## [AIM OF THE TASK]
Both the line containing "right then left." and the line containing "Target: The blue" belong to the span. Output exactly that span from the listing below, and nothing outside it.

## [TASK MATERIAL]
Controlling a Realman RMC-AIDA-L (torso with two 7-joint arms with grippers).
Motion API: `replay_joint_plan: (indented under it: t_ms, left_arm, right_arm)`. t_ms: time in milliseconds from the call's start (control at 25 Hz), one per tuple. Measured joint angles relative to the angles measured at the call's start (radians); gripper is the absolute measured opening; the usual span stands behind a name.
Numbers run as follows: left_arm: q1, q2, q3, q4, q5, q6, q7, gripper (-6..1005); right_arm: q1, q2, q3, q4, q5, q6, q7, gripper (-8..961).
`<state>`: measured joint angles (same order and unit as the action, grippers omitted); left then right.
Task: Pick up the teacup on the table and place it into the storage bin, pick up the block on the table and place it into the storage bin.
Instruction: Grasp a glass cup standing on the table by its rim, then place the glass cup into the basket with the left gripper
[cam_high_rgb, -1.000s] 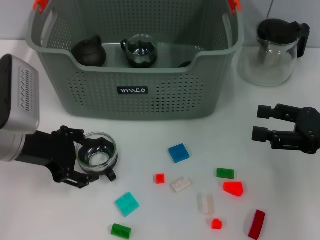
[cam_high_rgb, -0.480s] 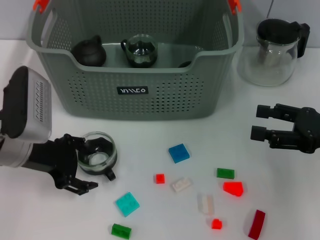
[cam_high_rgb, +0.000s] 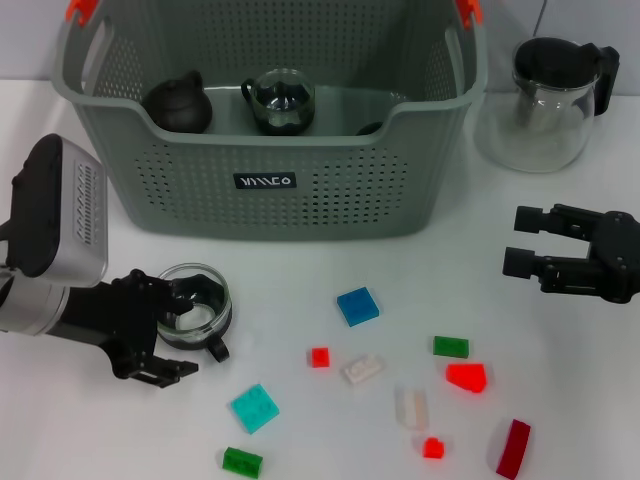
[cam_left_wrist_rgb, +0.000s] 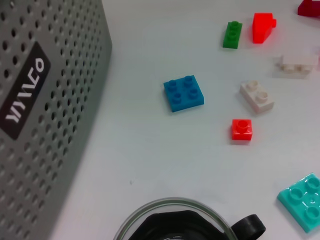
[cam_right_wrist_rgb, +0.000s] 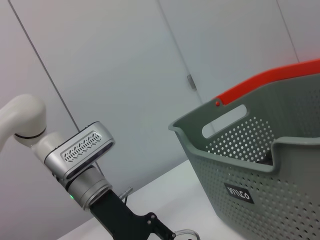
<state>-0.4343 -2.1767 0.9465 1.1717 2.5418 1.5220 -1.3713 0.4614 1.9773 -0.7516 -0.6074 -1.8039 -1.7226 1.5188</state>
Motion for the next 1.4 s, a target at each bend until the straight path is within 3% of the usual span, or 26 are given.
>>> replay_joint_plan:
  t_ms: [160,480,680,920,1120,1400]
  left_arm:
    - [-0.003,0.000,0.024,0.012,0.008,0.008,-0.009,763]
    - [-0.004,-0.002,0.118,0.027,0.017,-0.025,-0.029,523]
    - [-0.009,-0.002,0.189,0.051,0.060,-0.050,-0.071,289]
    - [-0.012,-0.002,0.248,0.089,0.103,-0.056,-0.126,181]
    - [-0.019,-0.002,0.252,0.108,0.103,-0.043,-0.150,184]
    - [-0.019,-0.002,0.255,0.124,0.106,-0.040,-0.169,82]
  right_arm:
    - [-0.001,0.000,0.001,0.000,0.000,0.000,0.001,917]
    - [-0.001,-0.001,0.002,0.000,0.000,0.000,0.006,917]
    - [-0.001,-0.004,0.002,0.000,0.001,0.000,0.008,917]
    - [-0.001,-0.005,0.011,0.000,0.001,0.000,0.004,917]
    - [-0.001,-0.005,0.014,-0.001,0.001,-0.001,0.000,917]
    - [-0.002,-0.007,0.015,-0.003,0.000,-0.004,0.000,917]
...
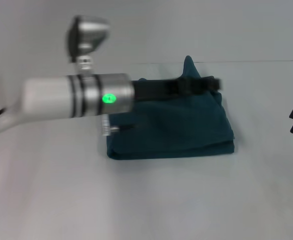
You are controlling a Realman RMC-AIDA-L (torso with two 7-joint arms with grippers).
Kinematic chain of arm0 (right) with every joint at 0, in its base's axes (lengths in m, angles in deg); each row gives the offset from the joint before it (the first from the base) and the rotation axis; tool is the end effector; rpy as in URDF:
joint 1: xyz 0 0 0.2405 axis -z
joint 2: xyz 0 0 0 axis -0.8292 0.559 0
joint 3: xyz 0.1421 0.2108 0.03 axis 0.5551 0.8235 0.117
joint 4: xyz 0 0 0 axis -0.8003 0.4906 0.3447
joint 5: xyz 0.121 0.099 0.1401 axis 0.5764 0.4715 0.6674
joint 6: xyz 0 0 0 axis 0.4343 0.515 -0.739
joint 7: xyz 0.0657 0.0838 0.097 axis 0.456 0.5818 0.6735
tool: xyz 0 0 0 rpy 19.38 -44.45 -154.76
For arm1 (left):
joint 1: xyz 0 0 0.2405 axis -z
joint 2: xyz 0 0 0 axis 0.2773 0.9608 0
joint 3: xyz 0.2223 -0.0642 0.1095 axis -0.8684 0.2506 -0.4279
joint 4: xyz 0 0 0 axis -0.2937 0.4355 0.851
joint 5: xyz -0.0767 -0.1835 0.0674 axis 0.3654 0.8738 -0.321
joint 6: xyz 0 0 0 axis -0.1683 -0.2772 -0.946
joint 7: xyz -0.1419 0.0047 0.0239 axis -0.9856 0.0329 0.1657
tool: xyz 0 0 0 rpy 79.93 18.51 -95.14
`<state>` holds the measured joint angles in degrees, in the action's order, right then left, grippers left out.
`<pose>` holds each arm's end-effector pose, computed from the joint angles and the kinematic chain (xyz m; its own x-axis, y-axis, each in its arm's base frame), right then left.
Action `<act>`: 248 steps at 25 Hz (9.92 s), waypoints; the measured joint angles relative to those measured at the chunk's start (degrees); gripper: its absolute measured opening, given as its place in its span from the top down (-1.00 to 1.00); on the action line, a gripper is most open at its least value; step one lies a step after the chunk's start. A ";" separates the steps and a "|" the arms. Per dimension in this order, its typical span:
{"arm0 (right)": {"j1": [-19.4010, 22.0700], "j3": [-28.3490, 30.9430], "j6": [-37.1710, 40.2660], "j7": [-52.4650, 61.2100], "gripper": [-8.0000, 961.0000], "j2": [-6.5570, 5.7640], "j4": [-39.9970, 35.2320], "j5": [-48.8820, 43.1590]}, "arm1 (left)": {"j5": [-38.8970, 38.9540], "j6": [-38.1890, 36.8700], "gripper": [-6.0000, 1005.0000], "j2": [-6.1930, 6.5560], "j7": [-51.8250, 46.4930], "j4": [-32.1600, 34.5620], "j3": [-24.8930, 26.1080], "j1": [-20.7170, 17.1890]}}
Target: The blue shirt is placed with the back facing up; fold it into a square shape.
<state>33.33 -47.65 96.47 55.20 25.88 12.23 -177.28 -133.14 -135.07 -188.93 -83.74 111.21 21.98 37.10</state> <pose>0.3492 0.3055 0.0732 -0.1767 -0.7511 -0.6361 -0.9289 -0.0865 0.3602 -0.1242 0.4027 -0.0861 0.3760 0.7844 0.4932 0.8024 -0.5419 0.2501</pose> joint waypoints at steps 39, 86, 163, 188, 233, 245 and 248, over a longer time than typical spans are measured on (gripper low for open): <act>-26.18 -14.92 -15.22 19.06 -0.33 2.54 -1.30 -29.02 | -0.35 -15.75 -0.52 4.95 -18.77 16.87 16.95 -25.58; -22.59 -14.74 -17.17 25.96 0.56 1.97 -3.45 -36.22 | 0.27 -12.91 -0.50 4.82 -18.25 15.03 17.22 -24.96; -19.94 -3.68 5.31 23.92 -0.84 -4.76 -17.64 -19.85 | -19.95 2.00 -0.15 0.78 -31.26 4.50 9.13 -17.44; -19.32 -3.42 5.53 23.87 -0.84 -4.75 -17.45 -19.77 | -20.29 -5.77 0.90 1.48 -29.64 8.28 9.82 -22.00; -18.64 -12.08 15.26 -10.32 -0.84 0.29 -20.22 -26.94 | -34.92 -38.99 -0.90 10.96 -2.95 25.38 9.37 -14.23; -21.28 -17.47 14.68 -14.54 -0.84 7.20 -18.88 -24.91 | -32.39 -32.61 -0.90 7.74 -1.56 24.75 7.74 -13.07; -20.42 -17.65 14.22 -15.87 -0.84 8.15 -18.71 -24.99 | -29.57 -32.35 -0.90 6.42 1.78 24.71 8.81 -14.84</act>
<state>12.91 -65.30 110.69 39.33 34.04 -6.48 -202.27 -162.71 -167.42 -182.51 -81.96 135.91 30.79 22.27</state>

## [TASK SOLUTION]
`<pose>` holds each arm's end-effector pose, computed from the joint angles and the kinematic chain (xyz m; its own x-axis, y-axis, each in its arm's base frame), right then left.
Action `<act>`: 248 steps at 25 Hz (9.92 s), waypoints; the measured joint angles relative to those measured at the chunk's start (degrees); gripper: its absolute measured opening, given as its place in its span from the top down (-1.00 to 1.00); on the action line, a gripper is most open at its least value; step one lies a step after the chunk's start. A ";" separates the steps and a "|" the arms. Per dimension in this order, its typical span:
{"arm0 (right)": {"j1": [-19.4010, 22.0700], "j3": [-28.3490, 30.9430], "j6": [-37.1710, 40.2660], "j7": [-52.4650, 61.2100], "gripper": [-8.0000, 961.0000], "j2": [-6.5570, 5.7640], "j4": [-39.9970, 35.2320], "j5": [-48.8820, 43.1590]}, "arm1 (left)": {"j5": [-38.8970, 38.9540], "j6": [-38.1890, 36.8700], "gripper": [-6.0000, 1005.0000], "j2": [-6.1930, 6.5560], "j7": [-51.8250, 46.4930], "j4": [-32.1600, 34.5620], "j3": [-24.8930, 26.1080], "j1": [-20.7170, 17.1890]}}
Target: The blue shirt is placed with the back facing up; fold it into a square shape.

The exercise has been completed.